Tahun 1959 terjadi pergantian sistem politik di Indonesia,
yaitu dari demokrasi Parlementer ke demokrasi Terpimpin. Pergantian sistem politik itu
secara langsung memang tidak ada pengaruhnya dengan perkembangan prostitusi di
Jakarta, namun berbagai situasi sosial dan ekonomi yang serba sulit sejak
kemerdekaan hingga memasuki akhir tahun 1950an, yang ditandai dengan banyaknya
pengangguran dan kemiskinan, setidak-tidaknya memberikan asumsi bahwa proses
politik yang terjadi ikut mempengaruhi kondisi sosial dan ekonomi ada. Selain
itu, sejak tahun 1950an mulai terjadi arus urbanisasi ke Jakarta seiring dengan
perkembangan kota Jakarta dan adanya proses nasionalisasi perusahaan asing di
Indonesia. Peningkatan jumlah penduduk yang tidak seimbang dengan lapangan
pekerjaan ini pada akhirnya menimbulkan berbagai persoalan di Jakarta, di
antaranya masalah prostitusi.
Jadi makalah
ini berusaha
mengkaji sejarah dan perkembangan prostitusi di Jakarta seiring dengan
perkembangan dan berbagai perubahan yang terjadi di Jakarta pada kurun
1930-1959. Makalah ini
membahas persoalan-persoalan
yang melatarbelakangi perkembangan prostitusi, bentuk-bentuk prostitusi,
pihak-pihak yang terlibat dalam kegiatan prostitusi, akibat yang ditimbulkan
oleh aktifitas prostitusi, dan berbagai upaya untuk menanggulangi prostitusi.
B. Rumusan
Masalah
1.
Bagaimana
perkembangan prostitusi di Jakarta pada awal abad XX?
2.
Apa
saja faktor-faktor penyebab prostitusi di Jakarta pada awal abad XX?
3.
Bagaimana
dampak dan upaya penanggulangan prostitusi di Jakarta pada awal abad XX?
C. Tujuan
1.
Mengetahui
perkembangan prostitusi di Jakarta pada awal abad XX.
2.
Mengetahui
faktor-faktor penyebab prostitusi di Jakarta pada awal abad XX.
3.
Mengetahui
dampak dan upaya penanggulangan prostitusi di Jakarta pada awal abad XX
BAB II
PEMBAHASAN
A.
Perkembangan prostitusi di Jakarta pada awal abad XX
1.
Perkembangan Prostitusi Masa Kolonial Belanda
Praktik-praktik prostitusi sudah ada sejak masa awal
penjajahan Belanda, dikarenakan jumlah perempuan Eropa dan Cina di Batavia
lebih sedikit dibandingkan jumlah prianya saat itu. Bahkan, sejak masa J.P.

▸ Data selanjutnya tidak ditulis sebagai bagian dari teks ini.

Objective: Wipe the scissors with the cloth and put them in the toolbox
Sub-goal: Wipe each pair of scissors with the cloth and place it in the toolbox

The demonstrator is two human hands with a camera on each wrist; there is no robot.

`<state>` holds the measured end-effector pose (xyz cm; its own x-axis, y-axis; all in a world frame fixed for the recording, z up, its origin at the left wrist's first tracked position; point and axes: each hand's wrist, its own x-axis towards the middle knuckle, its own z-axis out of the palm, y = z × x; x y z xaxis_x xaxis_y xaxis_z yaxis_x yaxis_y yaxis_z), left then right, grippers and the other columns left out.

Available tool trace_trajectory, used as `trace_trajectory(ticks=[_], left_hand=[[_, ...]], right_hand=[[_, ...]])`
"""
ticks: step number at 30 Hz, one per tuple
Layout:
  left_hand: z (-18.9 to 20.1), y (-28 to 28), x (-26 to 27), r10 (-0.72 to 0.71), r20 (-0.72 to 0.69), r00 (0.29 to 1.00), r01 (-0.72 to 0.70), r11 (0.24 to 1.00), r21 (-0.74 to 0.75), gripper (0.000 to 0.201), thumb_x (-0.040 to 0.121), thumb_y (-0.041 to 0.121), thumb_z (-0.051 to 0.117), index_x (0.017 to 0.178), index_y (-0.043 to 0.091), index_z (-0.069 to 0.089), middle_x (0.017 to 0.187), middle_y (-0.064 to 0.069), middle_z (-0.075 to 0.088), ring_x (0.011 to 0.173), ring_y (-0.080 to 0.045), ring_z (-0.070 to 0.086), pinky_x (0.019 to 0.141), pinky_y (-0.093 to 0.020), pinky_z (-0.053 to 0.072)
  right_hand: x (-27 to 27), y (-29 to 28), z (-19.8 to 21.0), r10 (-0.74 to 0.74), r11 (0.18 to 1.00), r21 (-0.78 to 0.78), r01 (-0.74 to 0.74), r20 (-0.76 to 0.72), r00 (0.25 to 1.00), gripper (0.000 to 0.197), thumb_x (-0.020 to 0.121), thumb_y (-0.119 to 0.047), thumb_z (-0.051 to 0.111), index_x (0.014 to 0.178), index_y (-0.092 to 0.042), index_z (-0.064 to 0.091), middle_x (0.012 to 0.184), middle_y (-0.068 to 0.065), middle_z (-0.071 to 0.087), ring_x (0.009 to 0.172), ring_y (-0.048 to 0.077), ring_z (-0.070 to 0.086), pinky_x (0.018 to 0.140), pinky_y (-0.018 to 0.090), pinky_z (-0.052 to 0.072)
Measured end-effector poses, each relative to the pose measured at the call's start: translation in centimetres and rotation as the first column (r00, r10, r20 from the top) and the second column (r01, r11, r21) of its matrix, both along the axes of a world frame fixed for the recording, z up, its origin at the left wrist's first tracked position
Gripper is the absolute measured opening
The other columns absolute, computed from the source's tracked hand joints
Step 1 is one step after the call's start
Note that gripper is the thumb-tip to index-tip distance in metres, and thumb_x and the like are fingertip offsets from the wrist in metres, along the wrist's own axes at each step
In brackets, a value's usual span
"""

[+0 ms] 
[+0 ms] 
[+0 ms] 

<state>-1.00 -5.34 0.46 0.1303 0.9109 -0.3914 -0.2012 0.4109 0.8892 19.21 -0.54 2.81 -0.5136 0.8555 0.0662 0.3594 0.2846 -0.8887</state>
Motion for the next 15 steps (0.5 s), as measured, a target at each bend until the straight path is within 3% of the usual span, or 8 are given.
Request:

Coen pun telah berkembang praktik-praktik prostitusi walaupun secara tegas ia
tidak setuju dengan praktik-praktik semacam itu.
Seiring dengan perkembangan ekonomi dan fisik kota
Jakarta, serta peran dan posisi Jakarta sebagai pusat pemerintahan Hindia
Belanda, maka tempat-tempat pelacuran pun juga mengalami perkembangan dan
bergeser, misalnya kemudian berkembang tempat pelacuran kelas rendah di sebelah
timur Macao Po (sekitar jalan Jakarta sekarang), yang saat itu bernama Gang
Mangga. Tempat ini cukup terkenal sebagai salah satu tempat berlangsungnya
kegiatan prostitusi.
Faktor kurangnya jumlah perempuan dibandingkan
dengan prianya, misalnya selama periode 1860-1930, merupakan alasan logis
meningkatnya permintaan jasa prostitusi, sehingga praktek-praktek prostitusi
berkembang semakin pesat di masa kolonial Belanda. Selain itu, kondisi
perekonomian yang stagnan dan cenderung memburuk pada dasawarsa 1930an ketika
terjadi krisis ekonomi turut pula mempengaruhi seorang perempuan dalam
menentukan keputusan untuk terjun ke dunia prostitusi. Kemiskinan merupakan
kondisi tak terpisahkan dari sejarah bangsa Indonesia selama masa penjajahan.
Sebagaimana diketahui, memasuki dasawarsa 1930an, kekuasaan Belanda di
Indonesia mulai
mengalami tekanan ekonomi, terlebih saat krisis ekonomi melanda dengan
dahsyatnya pada tahun 1930.
Depresi ekonomi yang mulai terasa pada pertengahan
tahun 1920an di antaranya disebabkan oleh jatuhnya harga-harga komoditi
internasional seperti gula dan kopi, sehingga berdampak pada menurunnya
aktivitas ekspor dan impor yang pada akhirnya juga berpengaruh pada
berkurangnya kesempatan kerja. Berkurangnya kesempatan kerja secara otomatis
meningkatkan jumlah pengangguran. Dengan demikian, kita dapat berasumsi bahwa
prostitusi yang berkembang di Jakarta pada dasawarsa 1930an ini lebih
didominasi oleh faktor kesulitan ekonomi akibat terjadinya krisis ekonomi.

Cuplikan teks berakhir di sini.